A bottle cooking spray like Pam says that the calories per serving are 0. Some of them only contain the ingredient of oil. How can something that is purely calories say zero calories?

The serving size that is listed is 1/4 of a second. Within that serving size is most likely four calories.

Anytime you’re serving size is less than 5 calories you can say that the serving is zero calories, like tic tacs as stated by someone else.

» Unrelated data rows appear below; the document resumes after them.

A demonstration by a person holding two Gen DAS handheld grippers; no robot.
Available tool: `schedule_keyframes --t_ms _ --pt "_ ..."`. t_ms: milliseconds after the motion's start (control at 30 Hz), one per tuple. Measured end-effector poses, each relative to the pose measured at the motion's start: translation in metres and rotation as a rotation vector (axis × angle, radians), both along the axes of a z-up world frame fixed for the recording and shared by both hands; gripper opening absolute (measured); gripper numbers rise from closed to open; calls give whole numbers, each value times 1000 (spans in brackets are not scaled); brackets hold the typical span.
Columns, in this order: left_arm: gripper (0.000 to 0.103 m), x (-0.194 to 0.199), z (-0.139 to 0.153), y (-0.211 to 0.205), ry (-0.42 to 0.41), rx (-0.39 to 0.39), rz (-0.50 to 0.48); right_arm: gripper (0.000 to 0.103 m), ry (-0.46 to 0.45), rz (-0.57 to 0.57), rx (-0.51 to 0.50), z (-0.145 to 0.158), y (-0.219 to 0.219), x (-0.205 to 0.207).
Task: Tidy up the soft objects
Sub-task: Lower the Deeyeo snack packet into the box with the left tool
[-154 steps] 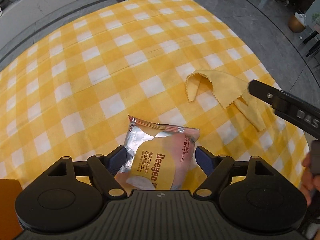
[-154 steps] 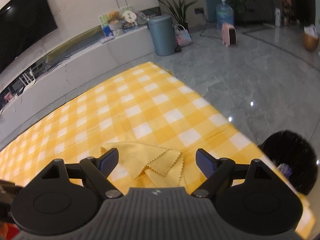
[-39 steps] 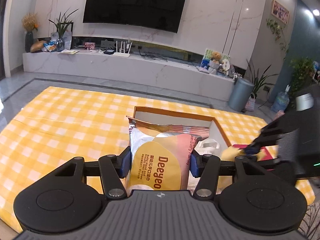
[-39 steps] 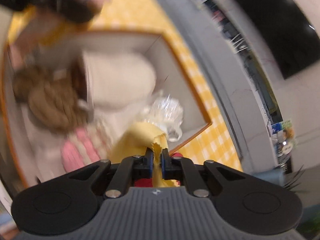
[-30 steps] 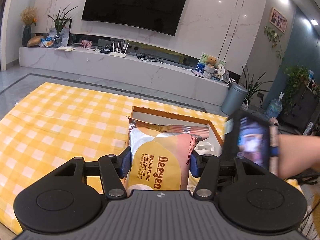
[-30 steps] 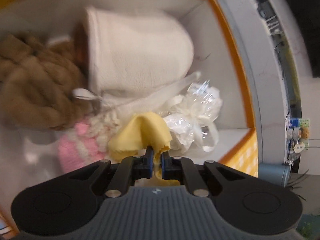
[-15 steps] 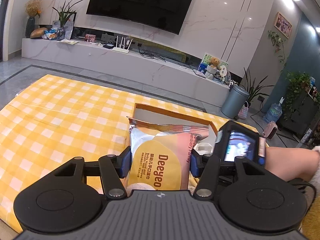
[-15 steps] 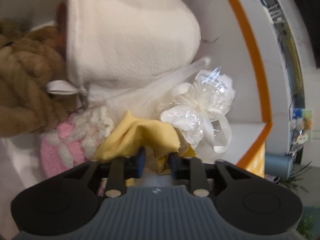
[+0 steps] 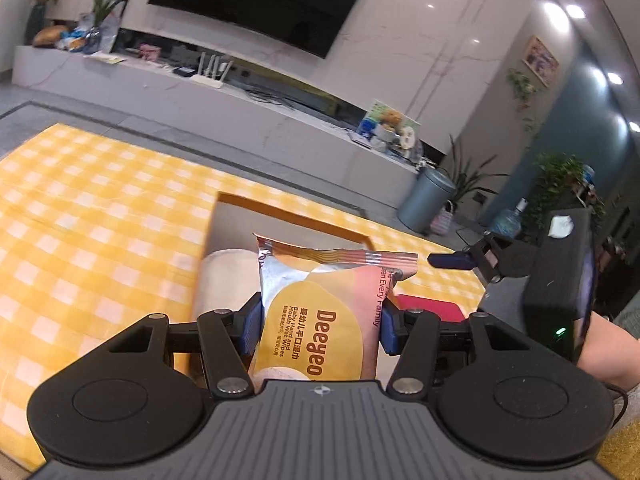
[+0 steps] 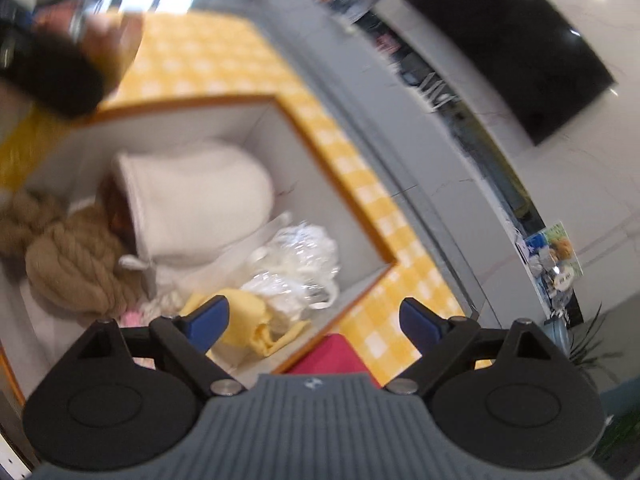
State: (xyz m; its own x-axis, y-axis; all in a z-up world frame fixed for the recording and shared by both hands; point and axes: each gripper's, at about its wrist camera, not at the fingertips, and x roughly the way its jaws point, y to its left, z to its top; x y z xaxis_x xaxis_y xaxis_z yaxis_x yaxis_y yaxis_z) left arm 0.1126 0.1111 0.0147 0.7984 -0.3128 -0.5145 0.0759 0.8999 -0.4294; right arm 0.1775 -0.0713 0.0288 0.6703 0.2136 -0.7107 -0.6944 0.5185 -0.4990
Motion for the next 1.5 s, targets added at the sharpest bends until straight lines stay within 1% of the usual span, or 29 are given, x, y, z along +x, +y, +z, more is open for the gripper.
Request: schedule_keyframes --t_ms 100,200,267,333,400,467,533,600,667,700,767,800,867,933,1033,1100,1133,1167,1200,1267,1333,1433,1500 --pt "63 7 -2 -18 15 45 -21 91 -25 -29 82 4 -21 -2" --pt "63 22 -5 -31 49 58 -43 91 -58 -93 132 -2 -37 2" --pt "63 32 -1 -35 62 77 -27 91 -47 -135 181 -3 -47 6" --pt "63 45 5 -40 62 137 7 90 -45 -193 265 0 -59 13" --pt "63 58 12 -46 62 208 34 90 -70 -259 379 1 -72 21" --pt "63 76 16 -53 76 272 41 90 -66 -290 463 -1 -81 24" --pt "63 96 14 -58 116 312 41 88 -73 -286 513 -3 -90 22" --pt "63 115 7 -61 166 336 60 80 -124 -307 558 -3 -99 17" --pt "63 131 -3 -68 200 380 55 78 -163 -356 613 -1 -109 14" --pt "63 138 -8 -72 218 400 50 74 -154 -376 644 -1 -114 15" --pt "63 149 -20 -80 257 429 43 69 -108 -387 708 -1 -121 18" --pt "63 153 -24 -83 271 443 35 69 -84 -390 733 -2 -123 20" --pt "62 160 -31 -93 291 468 22 69 -51 -401 744 -5 -124 22" --pt "62 161 -35 -100 320 456 13 69 -32 -403 718 -10 -122 25" --pt "62 156 -37 -108 352 360 -36 69 -20 -405 705 -13 -119 26" --pt "62 152 -43 -113 388 327 -70 69 -8 -405 718 -9 -121 26" --pt "62 149 -46 -116 417 331 -67 69 -5 -402 723 -9 -122 26" --pt "62 143 -49 -117 444 329 -43 69 -5 -398 724 -9 -122 26" --pt "62 137 -48 -116 448 318 -20 69 -8 -396 722 -10 -123 24" --pt "62 115 -42 -115 407 279 -27 69 -9 -396 713 -11 -124 23" --pt "62 101 -38 -115 416 234 -51 69 -7 -405 712 -13 -125 24" --pt "62 100 -50 -116 487 202 -54 69 16 -420 719 -13 -126 29" --pt "62 103 -61 -114 528 180 -18 69 27 -421 722 -14 -124 29"
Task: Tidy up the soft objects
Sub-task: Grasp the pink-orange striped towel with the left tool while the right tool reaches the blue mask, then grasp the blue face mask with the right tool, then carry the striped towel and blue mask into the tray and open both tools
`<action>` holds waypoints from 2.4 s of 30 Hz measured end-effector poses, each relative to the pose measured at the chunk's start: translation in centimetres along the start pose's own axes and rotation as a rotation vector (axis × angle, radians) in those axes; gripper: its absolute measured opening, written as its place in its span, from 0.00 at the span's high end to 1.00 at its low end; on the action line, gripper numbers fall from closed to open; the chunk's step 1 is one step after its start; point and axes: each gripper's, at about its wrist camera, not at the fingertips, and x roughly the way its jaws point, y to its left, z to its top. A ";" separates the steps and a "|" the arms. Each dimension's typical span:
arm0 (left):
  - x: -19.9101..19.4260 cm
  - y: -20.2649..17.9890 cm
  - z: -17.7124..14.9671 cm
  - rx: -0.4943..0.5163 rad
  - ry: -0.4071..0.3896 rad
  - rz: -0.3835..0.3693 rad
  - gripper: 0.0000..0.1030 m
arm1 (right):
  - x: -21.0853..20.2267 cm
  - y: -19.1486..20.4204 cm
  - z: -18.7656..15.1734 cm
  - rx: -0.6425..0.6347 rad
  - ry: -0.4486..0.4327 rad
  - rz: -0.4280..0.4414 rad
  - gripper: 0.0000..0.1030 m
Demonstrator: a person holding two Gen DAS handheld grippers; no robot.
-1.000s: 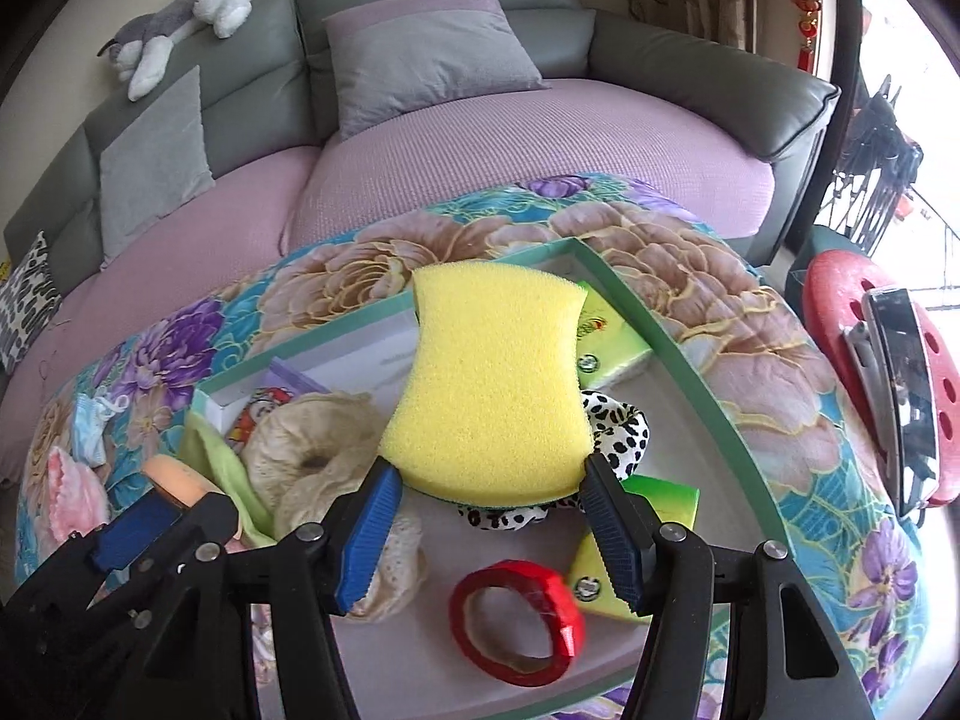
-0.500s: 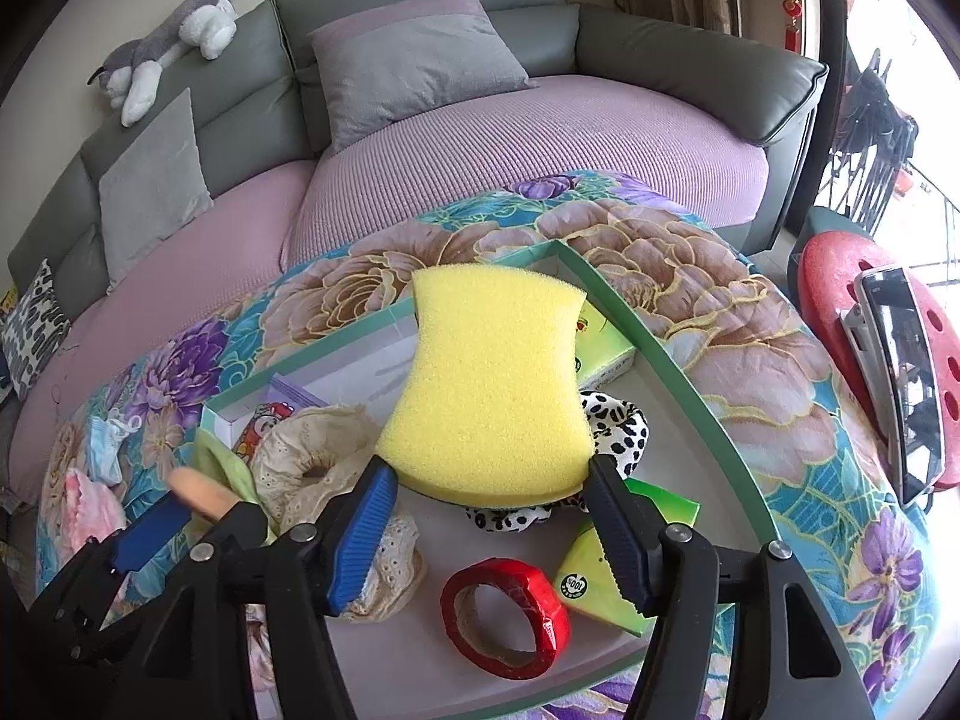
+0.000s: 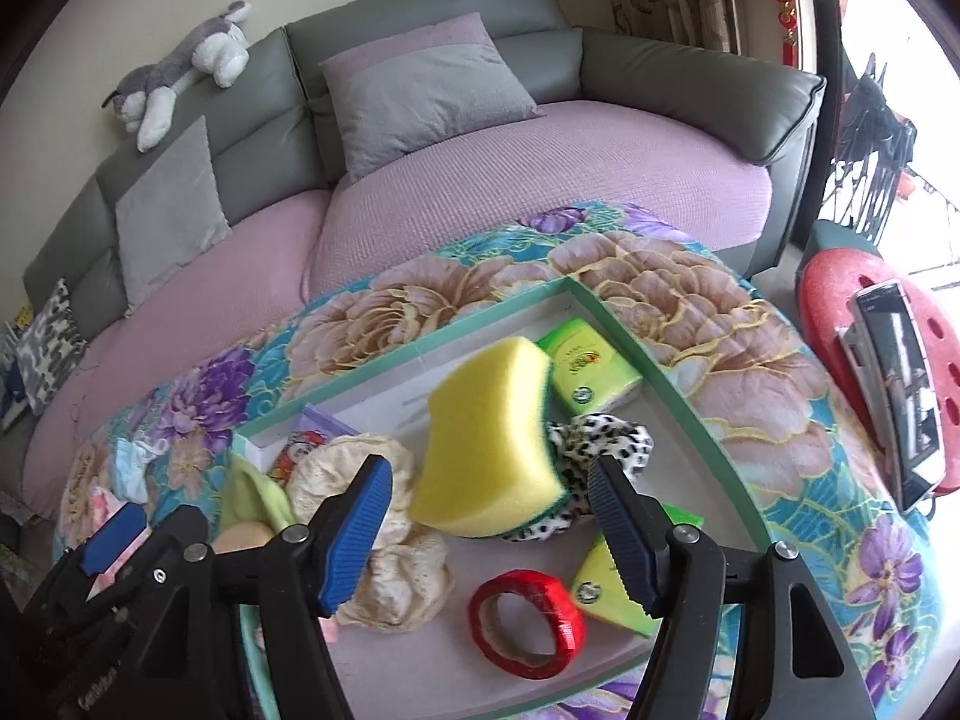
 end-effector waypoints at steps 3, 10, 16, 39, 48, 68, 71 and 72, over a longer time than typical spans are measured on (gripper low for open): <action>-1.2 3.9 0.1 -0.074 -0.030 0.101 0.15 | 0.1 1.7 0.0 -0.024 0.001 0.051 0.30; -2.8 14.4 -1.2 -0.301 -0.026 0.283 0.15 | -0.3 8.9 -0.7 -0.139 0.000 0.184 0.30; -0.1 18.9 -3.0 -0.300 0.089 0.334 0.15 | -0.1 16.7 -2.0 -0.271 0.015 0.289 0.30; 0.1 25.0 -6.6 -0.475 0.025 0.114 0.85 | 8.3 30.7 -4.9 -0.528 0.150 0.401 0.30; -3.2 28.2 -7.6 -0.567 -0.067 0.193 0.85 | 11.8 34.8 -6.3 -0.559 0.213 0.443 0.30; -3.6 27.9 -7.4 -0.570 -0.060 0.182 0.85 | 12.1 35.2 -6.6 -0.478 0.233 0.498 0.90; -4.9 26.4 -6.8 -0.543 -0.069 0.181 0.85 | 9.5 33.8 -6.3 -0.469 0.202 0.501 0.90; -5.5 25.6 -6.6 -0.529 -0.074 0.178 0.85 | 8.6 33.3 -6.2 -0.466 0.191 0.498 0.90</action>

This goes across the board on the nutrition label. 5.4 g of sugar? 5g listed. 29.6 g of protein? 30g listed. 22 calories from fat meaning 2.4g of fat? Says 2g.

Margins of errors are allowed on labeling so companies exploit them to maximum efficiency which is why I know people who think that cooking sprays that are pure oil are calorie free no matter how much they spray.

There are countries that will list things to the decimal place for more accuracy over marketing.

Anonymous 0 Comments

Basically, different types of sugar have slightly different amounts of calories. Coke actually has high fructose corn syrup because MURICA. HFCS has exactly 3.7 calories per gram. Assuming that all 39 grams of sugar are actually HFCS, that’s 144 calories. **The FDA allows rounding calories to the nearest 10, so it’s actually 140 calories on the bottle.** I’m not sure where you got 139 from but that’s how it works.